Mark was now in a complete state of shock. He was stuck somewhere he didn’t want to be. Some mechanic he’d never met before and didn’t know whether to trust was telling him that his engine was toast. Mark was way outside his comfort zone. He believed he needed an expert second opinion before approving such a drastic course of action. He placed a call to my company hoping someone would answer on a Sunday. He wound up speaking with me.
My second opinion
Mark briefed me on his situation. He sounded to me like a pretty maintenance-savvy owner. I asked Mark to send me a couple of cellphone photos of the oil filter media that the A&P had described as containing “significant bearing material” so I could assess the magnitude of the disaster. A few minutes later, I received the several photos of the filter media, including the one on p. 88.
I examined the photos under magnification and saw only a small amount of what appeared to be aluminum. It didn’t strike me as being a significant quantity, and it certainly didn’t appear to be bearing material.

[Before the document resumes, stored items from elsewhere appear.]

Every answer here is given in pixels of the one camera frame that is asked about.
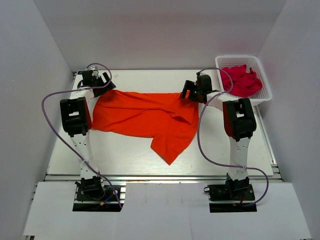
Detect orange t shirt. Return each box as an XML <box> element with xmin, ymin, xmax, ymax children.
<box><xmin>92</xmin><ymin>90</ymin><xmax>199</xmax><ymax>165</ymax></box>

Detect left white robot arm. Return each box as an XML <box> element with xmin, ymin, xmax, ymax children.
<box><xmin>60</xmin><ymin>68</ymin><xmax>116</xmax><ymax>180</ymax></box>

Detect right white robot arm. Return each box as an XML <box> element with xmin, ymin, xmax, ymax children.
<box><xmin>180</xmin><ymin>74</ymin><xmax>257</xmax><ymax>181</ymax></box>

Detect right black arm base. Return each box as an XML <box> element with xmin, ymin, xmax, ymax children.
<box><xmin>203</xmin><ymin>177</ymin><xmax>256</xmax><ymax>202</ymax></box>

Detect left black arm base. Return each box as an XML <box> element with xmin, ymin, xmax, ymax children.
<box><xmin>75</xmin><ymin>176</ymin><xmax>121</xmax><ymax>202</ymax></box>

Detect magenta t shirt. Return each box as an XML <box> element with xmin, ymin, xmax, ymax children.
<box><xmin>220</xmin><ymin>64</ymin><xmax>263</xmax><ymax>98</ymax></box>

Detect white plastic basket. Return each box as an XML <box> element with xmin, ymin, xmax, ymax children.
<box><xmin>215</xmin><ymin>55</ymin><xmax>273</xmax><ymax>106</ymax></box>

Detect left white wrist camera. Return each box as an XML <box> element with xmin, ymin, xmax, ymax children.
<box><xmin>86</xmin><ymin>64</ymin><xmax>99</xmax><ymax>71</ymax></box>

This didn’t seem like anything that justified the drastic step of tearing the engine down.
I phoned Mark and explained to him that by far the most likely cause for lack of oil pressure at engine start was some sort of foreign matter contaminating the oil pressure relief valve. The pressure relief valve is what regulates engine oil pressure. It’s a simple device consisting of a spring-loaded plunger that is designed to open when oil pressure reaches a certain level (typically about 50 psi for Continentals and 70 psi for Lycomings) to bypass excess pressure from the pump. If foreign matter gets into the pressure relief valve during engine operation and prevents it from closing properly, then at the next startup the idling oil pressure (which is already pretty low) will bypass to the pump inlet and the oil pressure to the engine will be extremely low and might even show zero on the gauge.
I suggested that Mark ask the A&P to unscrew the pressure relief valve housing and inspect the valve for contamination. About 30 minutes later, Mark sent me another photo (facing page).

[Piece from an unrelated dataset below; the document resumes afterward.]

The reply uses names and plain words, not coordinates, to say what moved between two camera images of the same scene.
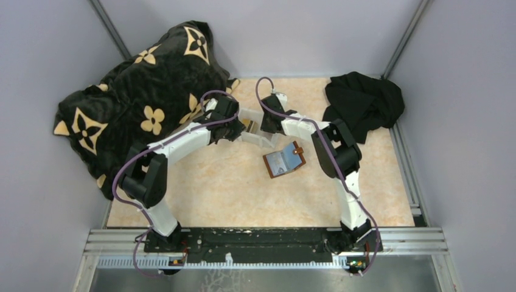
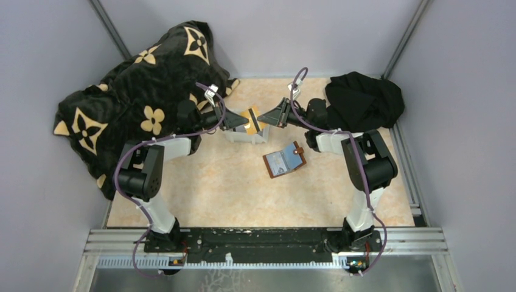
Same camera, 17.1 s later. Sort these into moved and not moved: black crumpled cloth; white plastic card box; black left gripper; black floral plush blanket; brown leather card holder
Moved: white plastic card box; black left gripper
Not moved: black crumpled cloth; brown leather card holder; black floral plush blanket

I asked Mark to check the tiny chunk of metal with a magnet. He reported that it was nonmagnetic. Given that fact plus the obvious silvery color, I concluded it was almost certainly aluminum (and not bearing material). I told Mark that I was not particularly concerned about this tiny piece of aluminum “unless there are a bunch of its brothers and sisters in the oil sump.”
Hostage situation?
Mark relayed my thoughts to the local A&P, who still insisted that the engine needed to be torn down. Now Mark began to panic. “What can I do?” he asked. “Can this A&P ground my airplane? Can he hold it hostage until I agree to the $10,000-plus teardown?”
I reassured Mark that there was no need to panic, and that I would help guide him through this kerfuffle. In the course of our conversation, I learned that Mark was handy with tools, did his own oil changes and other preventive maintenance, and even carried a pretty decent traveling toolkit in his airplane. Since the local A&P seemed unlikely to cooperate with any other resolution but teardown, I suggested that Mark instruct the A&P to put his airplane back together, obtain a logbook entry for the work performed so far, pay the man for his labor, and get the airplane out of the A&P’s hangar pronto.

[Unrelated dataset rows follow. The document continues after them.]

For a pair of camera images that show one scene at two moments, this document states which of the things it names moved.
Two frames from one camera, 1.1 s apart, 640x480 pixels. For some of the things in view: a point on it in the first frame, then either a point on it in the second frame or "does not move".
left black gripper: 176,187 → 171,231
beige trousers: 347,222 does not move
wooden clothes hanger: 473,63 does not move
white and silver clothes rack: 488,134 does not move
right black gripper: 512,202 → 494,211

The A&P reluctantly reassembled the pressure relief valve, installed a new oil filter, cowled up the engine, and towed the airplane out of his hangar. He handed Mark an invoice for a couple of hours of labor and a gratuitously nasty logbook entry that made it clear Mark was removing his airplane against the mechanic’s advice. I told Mark not to worry about the entry, not to paste it into his logbook, and to throw it away after one year as permitted by FAR 91.417.
Taking matters into his own hands
Mark started the engine. Oil pressure now came up, as I was confident it would. With the foreign material removed from the pressure relief valve, oil pressure was now fine.
I had Mark taxi back to the FBO and drain his engine oil into a bucket through some cheesecloth to find out if any more chunks of aluminum were in the sump. There weren’t.
I asked Mark to service the engine with fresh oil, which he purchased from the FBO, and then he perform an extended runup, watching the oil pressure needle carefully. Oil pressure was rock-steady. I then asked him to do a full-power high-speed taxi down the airport’s 7,400-foot-long runway. Once again, everything checked out perfectly. Finally, I asked him to taxi back to the FBO, verify that they had a replacement oil filter they could sell him (they did), and then cut open the oil filter that the local A&P had installed. The filter was clean as a whistle.
At this point, I told Mark that I was comfortable with him flying the airplane home. He said he was, too. But since it was now late in the day and Mark and his wife were emotionally spent, Mark decided to fly the short hop to Carson City where they would remain overnight, and then fly home Monday morning.
The rest of the story
Early next morning, Mark and his wife departed Carson City in the Skywagon, crossed the Sierras overflying Interstate 80, and continued home to the Bay Area. The engine performed flawlessly, and the oil pressure never wavered. Once home, Mark cut open the oil filter, once again and once again it was clean, with no signs of metal.
Two weeks later, Mark’s airplane went in for its annual inspection, and we found the source of that pesky bit of aluminum that had lodged in the pressure relief valve and initiated all this drama. The shop discovered that the engine’s oil filter adapter jam nut hadn’t been torqued properly at the previous annual inspection—this is the subject of a recurring AD—allowing the adapter to vibrate and tearing up some of the aluminum threads.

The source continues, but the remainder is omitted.